This browser is not actively supported anymore. For the best passle experience, we strongly recommend you upgrade your browser.
Digital developments in focus
| 4 minutes read

Transparency and generative AI – opening the black box?

As generative AI continues to dominate headlines, one aspect that governments and regulators across the world are trying to grapple with is how best to balance the rights of AI developers and IP rights holders. With real-world disputes starting to come before the courts (see here) and generative AI continuing to develop at an increasingly rapid pace, finding the right balance is crucial.

In seeking to find that balance, the European Parliament’s Internal Market and Civil Liberties committees have proposed adding into the EU’s draft Artificial Intelligence Act (“AI Act”) new transparency requirements on providers of generative AI. If adopted, these will require those providers to document and publish summaries of copyright-protected data used to train their models, potentially opening the AI black box.  

Whilst the question of IP infringement in the context of generative AI extends beyond copyright (e.g. to database rights and trade marks), we focus on these proposals from a copyright perspective below.
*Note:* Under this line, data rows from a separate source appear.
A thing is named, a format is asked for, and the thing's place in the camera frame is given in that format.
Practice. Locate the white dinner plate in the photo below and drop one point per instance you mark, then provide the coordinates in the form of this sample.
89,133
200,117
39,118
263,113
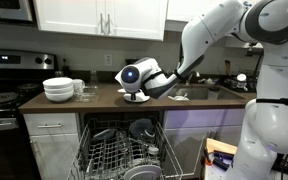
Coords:
142,173
142,98

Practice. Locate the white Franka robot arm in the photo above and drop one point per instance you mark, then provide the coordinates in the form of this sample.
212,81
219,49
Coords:
277,116

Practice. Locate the dishwasher with open door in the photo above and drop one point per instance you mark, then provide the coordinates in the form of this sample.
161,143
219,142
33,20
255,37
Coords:
94,117

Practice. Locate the black bowl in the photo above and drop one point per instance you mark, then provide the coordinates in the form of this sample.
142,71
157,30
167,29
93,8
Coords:
140,126

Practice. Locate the clear drinking glass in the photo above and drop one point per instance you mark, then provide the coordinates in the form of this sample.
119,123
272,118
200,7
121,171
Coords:
122,138

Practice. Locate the tall clear glass jar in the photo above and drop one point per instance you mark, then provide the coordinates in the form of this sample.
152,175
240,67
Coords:
93,79

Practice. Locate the clear glass dish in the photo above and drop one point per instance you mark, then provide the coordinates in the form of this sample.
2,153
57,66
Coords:
88,95

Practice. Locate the white cloth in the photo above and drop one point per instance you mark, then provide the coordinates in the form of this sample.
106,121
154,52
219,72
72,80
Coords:
179,97

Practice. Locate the black kitchen utensil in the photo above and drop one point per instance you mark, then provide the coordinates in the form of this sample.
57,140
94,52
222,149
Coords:
104,135

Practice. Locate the white mug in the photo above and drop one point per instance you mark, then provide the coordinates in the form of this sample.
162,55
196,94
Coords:
78,86

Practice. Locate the metal sink faucet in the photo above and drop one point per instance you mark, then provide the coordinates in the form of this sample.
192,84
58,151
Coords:
193,78

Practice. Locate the stainless kitchen sink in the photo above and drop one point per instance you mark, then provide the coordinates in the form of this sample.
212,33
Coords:
197,93

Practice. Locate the white sink base cabinet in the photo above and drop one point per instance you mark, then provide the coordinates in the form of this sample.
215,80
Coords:
200,118

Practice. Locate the white lower drawer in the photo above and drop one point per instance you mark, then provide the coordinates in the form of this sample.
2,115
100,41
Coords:
64,120

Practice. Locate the dark bottle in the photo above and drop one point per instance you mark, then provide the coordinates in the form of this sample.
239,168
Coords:
65,69

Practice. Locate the white bowl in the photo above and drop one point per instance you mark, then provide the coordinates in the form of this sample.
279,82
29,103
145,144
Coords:
59,90
58,82
59,97

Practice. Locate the white lower cabinet door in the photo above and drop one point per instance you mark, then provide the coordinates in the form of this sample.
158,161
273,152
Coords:
57,156

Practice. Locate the wooden board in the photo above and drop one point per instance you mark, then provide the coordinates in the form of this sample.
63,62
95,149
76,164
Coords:
219,146

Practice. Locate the wooden utensil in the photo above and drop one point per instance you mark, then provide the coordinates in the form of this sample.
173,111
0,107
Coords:
227,66

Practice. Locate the black drying rack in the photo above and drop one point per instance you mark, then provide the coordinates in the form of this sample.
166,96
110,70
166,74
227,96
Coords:
232,84

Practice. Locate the white upper cabinet over sink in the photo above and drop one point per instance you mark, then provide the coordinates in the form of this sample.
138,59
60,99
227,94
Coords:
184,10

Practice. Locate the purple tool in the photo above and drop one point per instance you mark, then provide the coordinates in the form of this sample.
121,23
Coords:
224,155

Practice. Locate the white round container lid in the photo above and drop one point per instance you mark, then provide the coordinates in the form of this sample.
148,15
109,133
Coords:
241,77

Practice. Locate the black tool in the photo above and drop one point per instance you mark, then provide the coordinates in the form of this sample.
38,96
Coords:
220,164

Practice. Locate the black stainless stove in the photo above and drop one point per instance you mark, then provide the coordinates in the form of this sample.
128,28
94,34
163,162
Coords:
4,150

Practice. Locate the stainless microwave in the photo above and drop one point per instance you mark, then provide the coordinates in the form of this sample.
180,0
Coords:
7,10

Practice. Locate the white wall outlet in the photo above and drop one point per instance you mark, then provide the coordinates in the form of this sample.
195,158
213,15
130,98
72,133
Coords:
108,60

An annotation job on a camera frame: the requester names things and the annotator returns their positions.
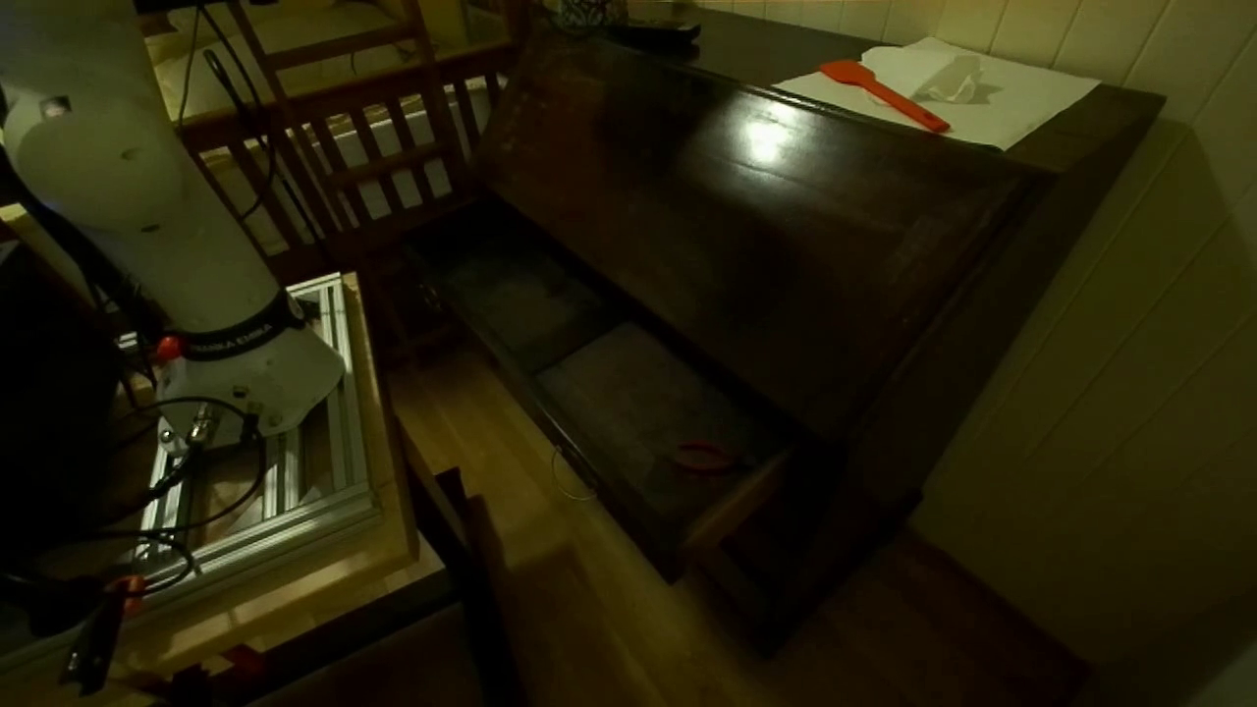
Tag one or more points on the red round token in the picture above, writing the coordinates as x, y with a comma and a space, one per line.
703, 459

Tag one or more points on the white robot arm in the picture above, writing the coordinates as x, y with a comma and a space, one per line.
158, 210

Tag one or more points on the dark wooden desk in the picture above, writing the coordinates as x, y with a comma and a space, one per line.
811, 261

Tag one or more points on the dark wooden chair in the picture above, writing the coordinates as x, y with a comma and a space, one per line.
368, 143
485, 590

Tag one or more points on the patterned tissue box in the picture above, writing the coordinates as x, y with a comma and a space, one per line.
578, 11

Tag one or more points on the red spatula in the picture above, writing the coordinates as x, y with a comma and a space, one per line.
883, 98

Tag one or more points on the white paper sheet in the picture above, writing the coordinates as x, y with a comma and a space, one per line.
969, 94

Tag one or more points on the red clamp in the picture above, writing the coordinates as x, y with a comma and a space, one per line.
104, 634

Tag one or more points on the aluminium frame stand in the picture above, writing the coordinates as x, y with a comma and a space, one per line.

TDM and copyright infringement

As readers of this blog will know, training AI systems (including generative AI) often involves a process known as text and data mining (“TDM”). This involves huge amounts of data being inputted into a computer system in order for that system to analyse the data and spot patterns, trends and correlations. The data and information used in these training processes often includes things like text, artworks, photographs and music, which may be protected by copyright. Use of such copyright works for TDM without a licence may amount to copyright infringement, so there has been a lot of focus recently on potential exceptions that AI developers could rely on to avoid liability.

UK and EU look to take different approaches

Last year, the UK Intellectual Property Office indicated that it would adopt a broad new exception, which would allow TDM for any purpose (including commercial purposes) with no ability for rights holders to opt out or contract out. However, following significant backlash from those in the creative industries, those proposals have now been scrapped. Instead, the latest proposal is a new code of practice that will be aimed at supporting AI companies to access copyright-protected materials for use in training data, whilst still considering the rights of IP owners (see further here).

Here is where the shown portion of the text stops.